MY RATING: Five out of five stars
MY THOUGHTS: I admit I haven’t read a lot of Donald E. Westlake. Some short stories, maybe a Parker novel back in my ill-remembered high school days at the behest of a friend, and last year’s Hard Case Crime release of Westlake’s previously-unpublished novel Forever And A Death. Despite multiple people telling me how comedic Westlake could be, everything I’ve read by him has been on the more serious/adventure side of things. Those books had funny scenes interspersed, but weren’t wholly comedic tales.
I’ve now experienced Westlake’s full comedic prowess, and I’m hooked. Help, I Am Being Held Prisoner is a fast, funny romp of a story, virtually “unputdownable.” There’s a catchy turn of phrase, or a crackling bit of dialogue, or a tongue-in-cheek wink at the reader, on almost every page that should bring a chuckle, if not an outright laugh (and I did actually laugh out loud at least four times), to any reader with at least a moderate sense of humor. I suspect there are people who will not find Westlake’s wordplay or the main character’s antics funny – those people are the real life versions of characters Warden Gadmore and guard Fred Stoon – but I really enjoyed the book.
It can be hard to make humor based on mispronunciations work in print, but Westlake pulls it off on the first page. Our narrator has a name people have been saying wrong his entire life: Harry Künt (“with an umlaut,” he repeatedly tells people). He never quiet spells out exactly how people are mispronouncing his name, but the reader can guess pretty easily. This becomes a running joke throughout the book, and serves as character motivation for why Harry became a practical joker early in life. (Okay, it might be thin character motivation, but it works as a launching point.)

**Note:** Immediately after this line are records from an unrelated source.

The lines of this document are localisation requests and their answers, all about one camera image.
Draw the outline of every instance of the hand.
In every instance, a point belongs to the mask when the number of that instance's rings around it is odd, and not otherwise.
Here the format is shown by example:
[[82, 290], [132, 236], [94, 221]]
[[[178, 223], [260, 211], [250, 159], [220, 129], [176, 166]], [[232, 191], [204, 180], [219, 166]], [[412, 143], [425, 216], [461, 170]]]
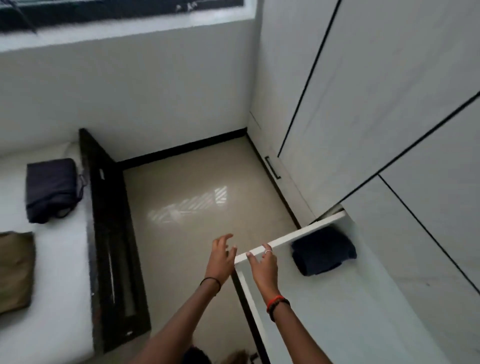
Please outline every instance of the hand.
[[[272, 250], [268, 244], [263, 244], [265, 250]], [[253, 280], [255, 281], [260, 294], [262, 295], [265, 304], [278, 296], [278, 266], [276, 265], [276, 256], [272, 252], [267, 252], [262, 255], [262, 260], [259, 262], [255, 256], [248, 252], [248, 261], [252, 267]]]
[[237, 247], [234, 246], [229, 252], [227, 252], [227, 240], [232, 236], [232, 234], [227, 234], [213, 240], [212, 252], [210, 253], [210, 259], [208, 260], [207, 270], [205, 272], [205, 278], [216, 278], [220, 281], [221, 285], [223, 285], [230, 277], [235, 265]]

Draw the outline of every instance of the cabinet handle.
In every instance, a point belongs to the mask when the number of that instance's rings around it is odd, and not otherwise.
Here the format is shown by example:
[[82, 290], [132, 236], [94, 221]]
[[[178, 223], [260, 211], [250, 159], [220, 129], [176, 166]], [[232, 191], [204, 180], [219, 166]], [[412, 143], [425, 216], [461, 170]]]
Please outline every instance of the cabinet handle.
[[275, 170], [273, 169], [272, 165], [270, 164], [270, 157], [269, 156], [266, 156], [265, 157], [265, 161], [267, 162], [268, 166], [270, 167], [270, 170], [272, 171], [273, 175], [275, 176], [276, 179], [280, 179], [281, 177], [275, 172]]

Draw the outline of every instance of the red thread bracelet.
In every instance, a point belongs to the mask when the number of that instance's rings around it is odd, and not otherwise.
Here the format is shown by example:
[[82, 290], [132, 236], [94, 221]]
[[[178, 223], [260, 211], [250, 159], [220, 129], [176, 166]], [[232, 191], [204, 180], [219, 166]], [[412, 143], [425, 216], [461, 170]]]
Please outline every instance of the red thread bracelet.
[[281, 294], [279, 294], [278, 296], [276, 296], [275, 298], [272, 298], [270, 301], [268, 301], [267, 303], [267, 312], [269, 313], [270, 311], [270, 306], [273, 305], [277, 300], [284, 300], [285, 297], [282, 296]]

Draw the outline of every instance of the window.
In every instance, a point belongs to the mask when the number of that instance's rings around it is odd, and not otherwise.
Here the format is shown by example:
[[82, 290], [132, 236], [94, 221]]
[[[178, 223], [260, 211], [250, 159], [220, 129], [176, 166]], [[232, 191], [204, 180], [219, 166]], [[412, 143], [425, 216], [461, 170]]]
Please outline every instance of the window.
[[244, 0], [0, 0], [0, 31], [243, 6]]

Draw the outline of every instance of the white mattress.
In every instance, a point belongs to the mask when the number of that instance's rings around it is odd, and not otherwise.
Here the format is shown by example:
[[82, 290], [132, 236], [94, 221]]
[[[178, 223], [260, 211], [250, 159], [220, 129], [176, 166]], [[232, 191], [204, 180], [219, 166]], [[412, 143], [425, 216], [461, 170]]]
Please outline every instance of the white mattress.
[[2, 364], [76, 363], [94, 353], [84, 201], [45, 225], [26, 218], [26, 165], [56, 158], [82, 170], [76, 143], [0, 158], [0, 231], [33, 231], [36, 245], [31, 306], [0, 315]]

The entire book really is a comedy of errors, as Harry gets further and further in over his head. But it’s a comedy of errors that never quite veers into farce despite some of the stock characters Harry finds himself surrounded by (the officious and humorless warden; the threatening gang leader who just won’t give up the plan; the fellow in-mate who gets a little too lost in the character he’s playing outside the jail walls). In a way, it reminds me of classic episodes of The Simpsons or the Dick Van Dyke show: just when you think you know where the story is heading and what the punchline is going to be, Westlake adds a new complication to poor Harry’s life. And this includes the titular sub-plot: someone else in the prison is pranking the warden by having the title phrase pop up in unusual places; we know from the start this is one practical joke Harry is innocent of, but of course the warden, head-guard and other officials think it must be him because that’s what he got sent in for.
The author also seamlessly blends in the other genres he’s famous for (and some he's not): it’s a jail-break caper, a bank robbery caper, a feel-good prison-buddy story (Harry bonds with a fellow prisoner who is in charge of all the gardening), a military-base escapade, a romance. The comedy works because Westlake knows the tropes of all of these genres and tweaks them just enough to make each scene funny without losing the tension (the military-base scene in particular is equal parts Lee Marvin movie and M*A*S*H). I have no doubt that, had he wanted to, Westlake could have written this as a straight-up thriller and the story would have hung together just as well.
(Side-note: I’m actually surprised this has never been adapted to film. It’s an ideal vehicle for someone with an everyman look and solid comic timing, surrounded by character actors with the right mixture of menace and buffoonery.)
As seen above, Hard Case Crime’s re-release of this 30 year old long out-of-print Westlake classic comes with an equally humorous cover painting by Paul Mann that simply and expertly captures the mood of the book without being cartoony or too cutesy. This is the eighth Westlake novel HCC has released, following 361, The Comedy Is Finished, The Cutie, Memory, Somebody Owes Me Money, Forever and A Death, and Lemons Never Lie, (under Westlake’s Richard Stark pseudonym).